The Ultimate Guide to Markerless Object Tracking with ModelSet
- Shadnam Khan
- Aug 9
- 10 min read
Updated: Sep 2
TL;DR
ModelSet turns a textured GLB/GLTF (or CAD converted to GLB) into a robust, markerless object anchor you can ship across Unity, WebXR, iOS, Android, Vision Pro, Quest. (Start with ModelSet: Object Anchoring and How to Create a ModelSet)
Prep matters: author true scale (1 unit = 1 m), set +Y up, and use a high-detail texture. That’s the difference between “rock-solid” and “why is this wobbling?”
For browser apps, you’ll pair our pose with WebXR Anchors (e.g., XRAnchor) to keep content glued as tracking updates.
If you come from “model targets” land: traditional pipelines often rely on guide views and cloud-trained “advanced” targets; ModelSet aims for minutes-to-publish and simpler authoring.
Azure’s Spatial Anchors retired on Nov 20, 2024. If you’re migrating, this post walks you through a modern, multi-platform path.
Why Object Tracking (and Why Now)?
Anchors are the “atomic unit” of believable AR: a pose (position + orientation) the system keeps aligned to the real world as it updates its understanding over time.
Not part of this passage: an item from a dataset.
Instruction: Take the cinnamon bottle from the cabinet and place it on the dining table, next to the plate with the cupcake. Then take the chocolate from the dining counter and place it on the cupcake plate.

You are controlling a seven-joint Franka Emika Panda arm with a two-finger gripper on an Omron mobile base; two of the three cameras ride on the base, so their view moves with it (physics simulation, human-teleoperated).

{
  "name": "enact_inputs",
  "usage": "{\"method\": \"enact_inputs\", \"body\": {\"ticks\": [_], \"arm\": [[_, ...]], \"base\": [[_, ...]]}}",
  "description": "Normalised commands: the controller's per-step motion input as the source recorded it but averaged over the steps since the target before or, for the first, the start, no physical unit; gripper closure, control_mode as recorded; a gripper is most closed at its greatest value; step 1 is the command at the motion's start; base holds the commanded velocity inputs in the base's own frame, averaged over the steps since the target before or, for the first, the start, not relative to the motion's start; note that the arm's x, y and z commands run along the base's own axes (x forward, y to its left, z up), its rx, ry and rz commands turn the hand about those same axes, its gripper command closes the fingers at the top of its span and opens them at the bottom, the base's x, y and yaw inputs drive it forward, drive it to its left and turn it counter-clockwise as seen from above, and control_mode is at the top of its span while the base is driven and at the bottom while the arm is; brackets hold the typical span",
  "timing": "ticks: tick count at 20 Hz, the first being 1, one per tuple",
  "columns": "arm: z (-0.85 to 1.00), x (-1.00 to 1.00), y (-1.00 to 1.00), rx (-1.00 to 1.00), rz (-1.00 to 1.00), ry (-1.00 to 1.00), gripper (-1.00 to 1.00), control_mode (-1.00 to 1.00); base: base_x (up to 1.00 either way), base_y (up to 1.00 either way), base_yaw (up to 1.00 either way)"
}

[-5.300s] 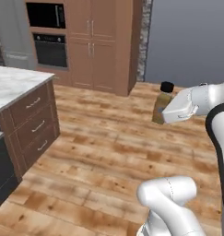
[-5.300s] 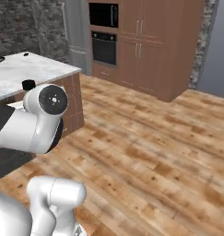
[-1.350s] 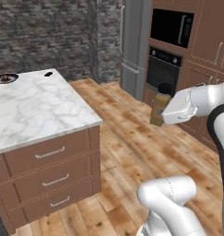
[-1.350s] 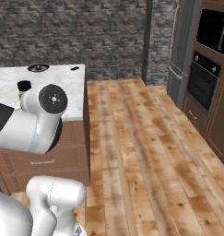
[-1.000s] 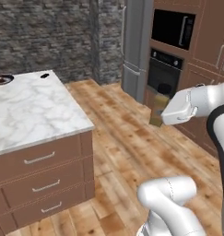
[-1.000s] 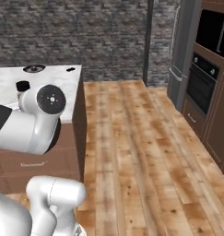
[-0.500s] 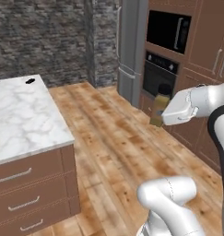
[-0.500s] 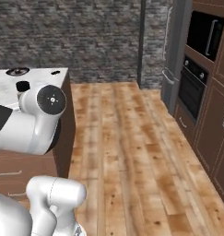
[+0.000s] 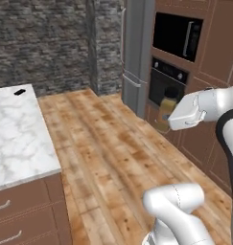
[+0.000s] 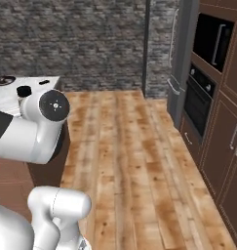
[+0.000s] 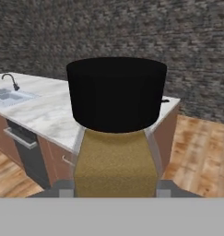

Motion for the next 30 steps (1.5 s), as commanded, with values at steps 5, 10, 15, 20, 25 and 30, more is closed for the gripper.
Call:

In WebXR parlance, that’s literally the XRAnchor concept: a maintained pose that survives tracking updates so your 3D content doesn’t slide off reality.
Most AR stacks do great with planes (floors, tables) and hit tests. But what if you need your overlay pinned to a specific wrench head, a calibration port, or a museum artifact label reliably, without stickers or special markers? That’s markerless, model-based object tracking: recognize this physical object by its shape + texture, then provide a stable 6-DoF anchor on it.
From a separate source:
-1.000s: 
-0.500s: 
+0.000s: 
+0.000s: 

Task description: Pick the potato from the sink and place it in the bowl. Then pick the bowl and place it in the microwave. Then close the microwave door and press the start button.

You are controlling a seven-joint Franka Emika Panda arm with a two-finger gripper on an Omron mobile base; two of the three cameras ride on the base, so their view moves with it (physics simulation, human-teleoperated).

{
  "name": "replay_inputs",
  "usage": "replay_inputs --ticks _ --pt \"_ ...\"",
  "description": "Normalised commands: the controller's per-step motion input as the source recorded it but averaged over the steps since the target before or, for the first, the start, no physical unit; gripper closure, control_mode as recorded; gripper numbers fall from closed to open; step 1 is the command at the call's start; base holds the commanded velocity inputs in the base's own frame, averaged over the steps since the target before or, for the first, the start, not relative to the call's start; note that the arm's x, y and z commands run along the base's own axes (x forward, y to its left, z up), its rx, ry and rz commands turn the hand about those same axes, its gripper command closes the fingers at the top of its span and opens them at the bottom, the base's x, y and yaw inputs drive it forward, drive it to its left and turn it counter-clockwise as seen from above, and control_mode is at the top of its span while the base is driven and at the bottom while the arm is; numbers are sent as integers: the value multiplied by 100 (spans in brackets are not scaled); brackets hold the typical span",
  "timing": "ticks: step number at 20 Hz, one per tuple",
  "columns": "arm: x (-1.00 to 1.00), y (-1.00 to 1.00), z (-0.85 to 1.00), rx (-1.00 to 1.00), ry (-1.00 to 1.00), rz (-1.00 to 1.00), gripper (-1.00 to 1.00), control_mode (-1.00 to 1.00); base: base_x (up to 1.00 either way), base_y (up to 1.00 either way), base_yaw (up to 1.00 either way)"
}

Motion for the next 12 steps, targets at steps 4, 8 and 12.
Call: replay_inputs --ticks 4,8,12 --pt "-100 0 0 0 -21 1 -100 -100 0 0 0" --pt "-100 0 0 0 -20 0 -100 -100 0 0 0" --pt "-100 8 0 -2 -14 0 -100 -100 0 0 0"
There’s also a strategic reason. With Azure Spatial Anchors retired in November 2024, teams are looking for cross-platform, standards-aware alternatives that work across mobile, headsets, and importantly the browser. The market is consolidating on a few sensible primitives (poses, anchors, maps), so our goal with ModelSet was to make object-level anchoring dead simple and highly portable.
What is Markerless Object Tracking (and How ModelSet Implements It)?
ModelSet lets you upload a textured 3D model (GLB/GLTF, or CAD converted to GLB) of a real-world object and get back a ModelSet code you can drop into any MultiSet SDK. Your app recognizes the object and locks digital content to it - markerless and with centimeter-level stability - then you deploy that same experience to Unity, WebXR, iOS, Android, Vision Pro, Meta Quest and more. You can run it in our cloud, your private cloud, on device or fully on-premises.
Glossary
Markerless object tracking SDK — a toolkit that recognizes and tracks a rigid object using its geometry/visual features (no QR/fiducials).
Object anchor — a maintained pose tied to a recognized object; in WebXR, this pose is often managed with XRAnchor objects.
Model targets / model-based tracking — recognition of objects via 3D models; historically associated with “guide views,” and in some engines cloud-trained advanced databases for 360° recognition.
360° View vs Side View — our two ModelSet tracking modes; 360° recognizes from any angle; Side View is optimized for lateral viewpoints with faster processing.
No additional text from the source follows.